Apart from the pictures, every entry should be reproduced exactly.

§ **Material for this task**
=== Section Start ===
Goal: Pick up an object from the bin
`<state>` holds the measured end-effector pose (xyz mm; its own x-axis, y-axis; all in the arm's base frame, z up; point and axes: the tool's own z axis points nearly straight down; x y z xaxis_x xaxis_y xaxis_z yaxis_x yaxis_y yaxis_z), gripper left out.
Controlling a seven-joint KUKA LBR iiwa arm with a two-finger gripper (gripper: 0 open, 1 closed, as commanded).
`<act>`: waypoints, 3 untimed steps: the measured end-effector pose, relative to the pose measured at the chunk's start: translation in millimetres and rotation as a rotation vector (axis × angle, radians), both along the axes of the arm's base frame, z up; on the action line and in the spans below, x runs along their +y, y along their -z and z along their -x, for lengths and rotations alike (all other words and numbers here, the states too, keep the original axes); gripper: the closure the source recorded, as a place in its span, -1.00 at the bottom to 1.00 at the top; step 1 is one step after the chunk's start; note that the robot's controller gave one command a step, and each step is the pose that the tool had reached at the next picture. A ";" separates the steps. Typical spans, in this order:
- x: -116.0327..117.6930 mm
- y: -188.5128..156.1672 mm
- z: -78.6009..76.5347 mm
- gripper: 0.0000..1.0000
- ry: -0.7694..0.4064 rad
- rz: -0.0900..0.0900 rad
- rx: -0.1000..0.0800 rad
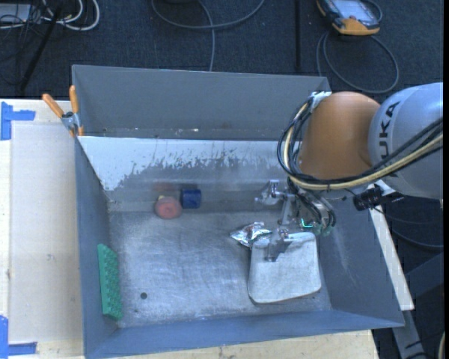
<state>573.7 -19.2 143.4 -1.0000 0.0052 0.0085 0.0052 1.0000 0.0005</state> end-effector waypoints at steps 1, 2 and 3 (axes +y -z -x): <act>-6.1 42.0 -14.6 -1.00 -0.035 -0.003 -0.014; -4.8 39.2 -18.8 1.00 -0.035 -0.005 -0.031; -5.9 -74.3 -7.3 1.00 -0.040 0.001 -0.017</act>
Offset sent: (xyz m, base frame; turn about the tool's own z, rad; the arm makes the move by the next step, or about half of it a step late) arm 0.0139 -0.0110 -0.0734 -0.0402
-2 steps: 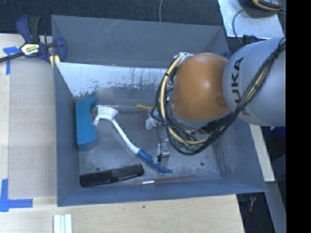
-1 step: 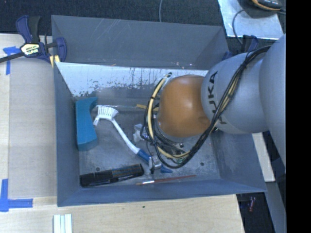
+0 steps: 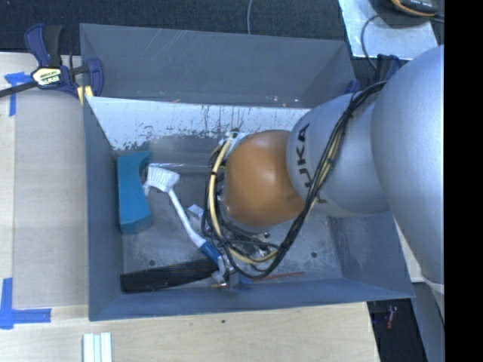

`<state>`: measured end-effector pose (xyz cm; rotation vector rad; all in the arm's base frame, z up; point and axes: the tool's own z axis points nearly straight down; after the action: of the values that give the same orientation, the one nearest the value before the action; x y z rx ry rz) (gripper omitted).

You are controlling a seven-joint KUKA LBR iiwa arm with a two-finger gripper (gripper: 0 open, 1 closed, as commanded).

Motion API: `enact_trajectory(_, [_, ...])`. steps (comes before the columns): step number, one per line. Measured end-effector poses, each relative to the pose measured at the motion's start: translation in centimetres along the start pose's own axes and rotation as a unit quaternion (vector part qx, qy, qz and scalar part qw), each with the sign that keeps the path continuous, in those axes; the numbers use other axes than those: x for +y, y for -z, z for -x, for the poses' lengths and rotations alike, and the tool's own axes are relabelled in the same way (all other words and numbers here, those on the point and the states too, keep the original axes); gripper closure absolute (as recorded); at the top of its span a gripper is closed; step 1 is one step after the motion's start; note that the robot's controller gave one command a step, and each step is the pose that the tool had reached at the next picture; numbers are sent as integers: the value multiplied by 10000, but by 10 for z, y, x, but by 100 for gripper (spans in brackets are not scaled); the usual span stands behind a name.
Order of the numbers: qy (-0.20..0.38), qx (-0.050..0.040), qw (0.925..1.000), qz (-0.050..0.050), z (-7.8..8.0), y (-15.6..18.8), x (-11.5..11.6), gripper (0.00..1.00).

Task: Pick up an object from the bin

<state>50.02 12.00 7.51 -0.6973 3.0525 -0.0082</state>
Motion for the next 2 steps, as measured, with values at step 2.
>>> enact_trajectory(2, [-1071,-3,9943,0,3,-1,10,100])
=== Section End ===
§ **Exercise answer**
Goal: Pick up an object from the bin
`<state>` holds the measured end-effector pose (xyz mm; its own x-axis, y-axis; all in the arm's base frame, z up; point and axes: the tool's own z axis points nearly straight down; x y z xaxis_x xaxis_y xaxis_z yaxis_x yaxis_y yaxis_z), gripper left out.
Controlling a seven-joint KUKA LBR iiwa arm with a two-finger gripper (gripper: 0 open, 1 closed, as commanded).
`<act>`: waypoints, 3 untimed steps: the measured end-effector pose, relative to the pose measured at the chunk's start: translation in millimetres and rotation as a rotation vector (axis × angle, radians), both along the axes of the arm's base frame, z up; on the action line and in the spans below, x runs along their +y, y along their -z and z along their -x, for lengths and rotations alike (all other words and numbers here, the states too, keep the original axes); gripper: the closure the source recorded, as a place in its span, -1.00 at the bottom to 1.00 at the top; step 1 is one step after the chunk's start; note that the robot's controller gave one command a step, and each step is the pose that the tool had reached at the next picture. A ";" separates the steps. Typical spans, in this order:
- x: -116.0327..117.6930 mm
- y: -188.5128..156.1672 mm
- z: -78.6009..76.5347 mm
- gripper: 0.0000..1.0000
- ry: -0.7694..0.4064 rad
- rz: -0.0900..0.0900 rad
- rx: -0.1000..0.0800 rad
<state>573.7 -19.2 143.4 -1.0000 0.0052 0.0085 0.0052 1.0000 0.0005</state> end-effector waypoints at steps 1, 2 and 3 (axes +y -z -x): <act>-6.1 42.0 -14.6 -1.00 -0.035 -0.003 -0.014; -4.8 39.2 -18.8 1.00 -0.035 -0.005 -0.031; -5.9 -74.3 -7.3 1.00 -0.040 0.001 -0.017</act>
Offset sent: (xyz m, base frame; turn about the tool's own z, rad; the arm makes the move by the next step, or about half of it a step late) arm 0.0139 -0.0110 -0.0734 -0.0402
-2 steps: 
-1 step: 
+0 steps: 

`<state>`: measured end-effector pose (xyz cm; rotation vector rad; all in the arm's base frame, z up; point and axes: the tool's own z axis points nearly straight down; after the action: of the values that give the same orientation, the one nearest the value before the action; x y z rx ry rz) (gripper omitted).

You are controlling a seven-joint KUKA LBR iiwa arm with a two-finger gripper (gripper: 0 open, 1 closed, as commanded).

Motion API: `enact_trajectory(_, [_, ...])`. steps (comes before the columns): step number, one per line. Measured end-effector poses, each relative to the pose measured at the motion's start: translation in centimetres along the start pose's own axes and rotation as a unit quaternion (vector part qx, qy, qz and scalar part qw), each with the sign that keeps the path continuous, in those axes; the numbers use other axes than those: x for +y, y for -z, z for -x, for the poses' lengths and rotations alike, and the tool's own axes are relabelled in the same way (all other words and numbers here, those on the point and the states too, keep the original axes); gripper closure absolute (as recorded); at the top of its span a gripper is closed; step 1 is one step after the motion's start; note that the robot's controller gave one command a step, and each step is the pose that the tool had reached at the next picture; numbers are sent as integers: the value multiplied by 10000, but by 10 for z, y, x, but by 100 for gripper (spans in brackets are not scaled); the usual span stands behind a name.
Order of the numbers: qy (-0.20..0.38), qx (-0.050..0.040), qw (0.925..1.000), qz (-0.050..0.050), z (-7.8..8.0), y (-15.6..18.8), x (-11.5..11.6), gripper (0.00..1.00).

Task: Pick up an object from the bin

<state>50.02 12.00 7.51 -0.6973 3.0525 -0.0082</state>
Motion for the next 2 steps, as measured, with values at step 2.
>>> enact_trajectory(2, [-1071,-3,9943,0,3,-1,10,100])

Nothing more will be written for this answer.